Under Section 607.0851 of the FBCA, a corporation has power to indemnify any person who was or is a party to any proceeding (other than an action by, or in the right of the corporation), by reason of the fact that he
or she is or was a director, officer, employee or agent of the corporation or is or was serving at the request of the corporation as a director, officer, employee or agent of another corporation, partnership, joint venture, trust or other
enterprise against liability incurred in connection with such proceeding, including any appeal thereof, if he or she acted in good faith and in a manner he or she reasonably believed to be in, or not opposed to, the best interests of the
corporation and, with respect to any criminal action or proceeding, had no reasonable cause to believe his or her conduct was unlawful. The termination of any proceeding by judgment, order, settlement or conviction or upon a plea of nolo contendere
or its equivalent shall not, of itself, create a presumption that the person did not act in good faith and in a manner which he or she reasonably believed to be in, or not opposed to, the best interests of the corporation or, with respect to any
criminal action or proceeding, has reasonable cause to believe that his or her conduct was unlawful.
In addition, under Section 607.0851 of the FBCA, a corporation has the power to indemnify any person, who was or is a party to any proceeding by or in the right of the corporation to procure a judgment in its favor by
reason of the fact that the person is or was a director, officer, employee, or agent of the corporation or is or was serving at the request of the corporation as a director, officer, employee, or agent of another corporation, partnership, joint
venture, trust, or other enterprise, against expenses and amounts paid in settlement not exceeding, in the judgment of the board of directors, the estimated expense of litigating the proceeding to conclusion, actually and reasonably incurred in
connection with the defense or settlement of such proceeding, including any appeal thereof. Such indemnification shall be authorized if such person acted in good faith and in a manner he or she reasonably believed to be in, or not opposed to, the
best interests of the corporation, except that no indemnification shall be made under this subsection in respect of any claim, issue, or matter as to which such person shall have been adjudged to be liable unless, and only to the extent that, the
court in which such proceeding was brought, or any other court of competent jurisdiction, shall determine upon application that, despite the adjudication of liability but in view of all circumstances of the case, such person is fairly and
reasonably entitled to indemnity for such expenses which such court shall deem proper.
Under Section 607.0858 of the FBCA, the indemnification and advancement of expenses provided pursuant to Sections, 607.0851, 607.0852 and 607.0853 of the FBCA are not exclusive, and a corporation may make any other or
further indemnification or advancement of expenses of any of its directors, officers, employees, or agents, under any bylaw, agreement, vote of shareholders or disinterested directors, or otherwise, both as to action in his or her official capacity
and as to action in another capacity while holding such office. However, indemnification or advancement of expenses shall not be made to or on behalf of any director, officer, employee or agent if a judgment or other final adjudication establishes
that his or her actions, or omissions to act, were material to the cause of action so adjudicated and constitute: (a) a violation of the criminal law, unless the director, officer, employee or agent had reasonable cause to believe his or her
conduct was lawful or had no reasonable cause to believe his or her conduct was unlawful; (b) a transaction from which the director, officer, employee or agent derived an improper personal benefit; (c) in the case of a director, a circumstance
under which the above liability provisions of Section 607.0834 are applicable; or (d) willful misconduct or a conscious disregard for the best interests of the corporation in a proceeding by or in the right of the corporation to procure a judgment
in its favor or in a proceeding by or in the right of a shareholder.

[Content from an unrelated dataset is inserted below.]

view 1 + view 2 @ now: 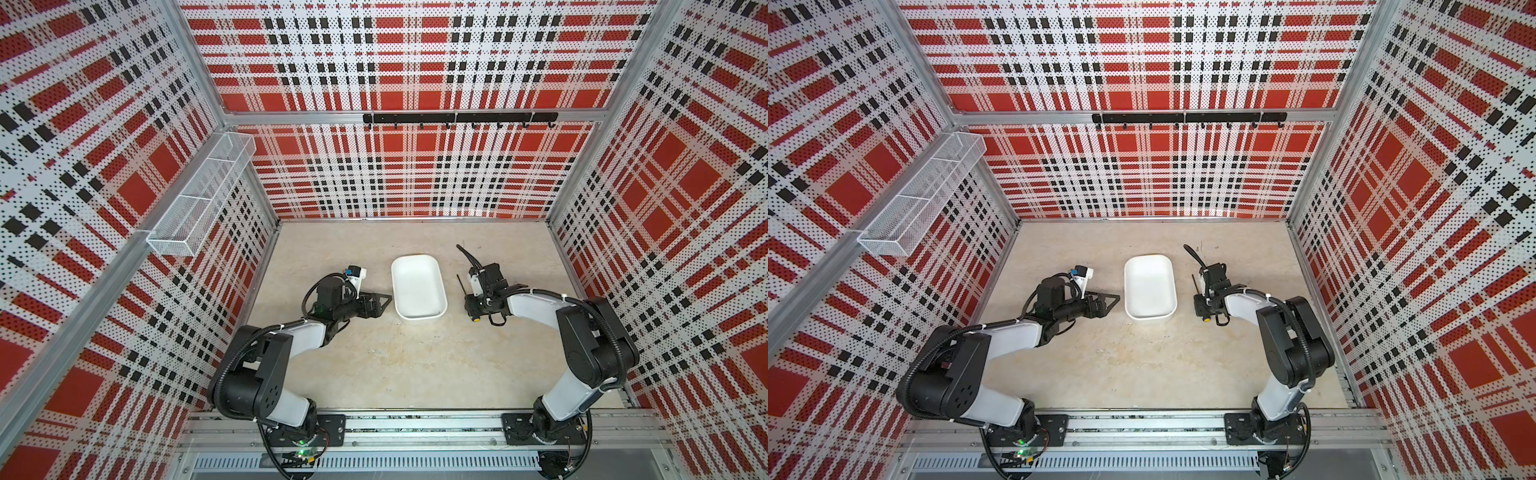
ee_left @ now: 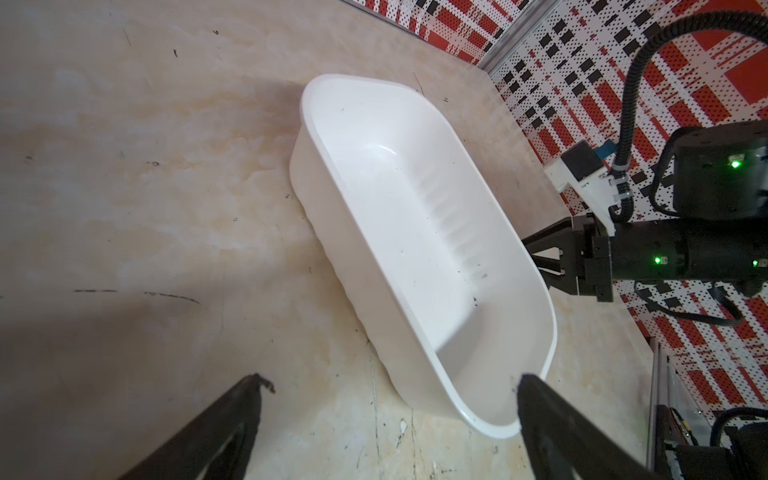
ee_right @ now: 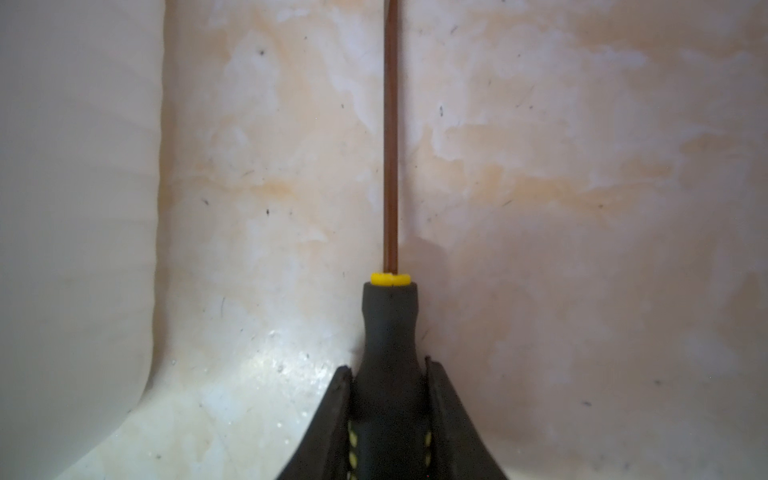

The Company’s Restated Articles of Incorporation do not limit the Company’s power to indemnify its directors, officers and other employees to the fullest extent permitted by law. Article VI of the Company’s bylaws
provides that the Company shall indemnify to the fullest extent permitted by current or future legislation or current or future judicial or administrative decisions (to the extent such future legislation or decisions permit the Company to provide
broader indemnification rights than permitted prior to such legislation or decisions), each person who is a party or witness to any proceeding (whether civil, criminal, administrative or investigative) against any liability (including any judgment,
settlement, penalty or fine) or cost, charge or expense (including reasonable expenses incurred in defending such actions) by reason of the fact that such indemnified person is or was a director, officer or key employee of the Company, or is or was
an agent as to whom the Company has agreed to grant such indemnification, or is or was serving at the request of the Company as a director, officer or key employee of another corporation, partnership, joint venture, trust or other enterprise.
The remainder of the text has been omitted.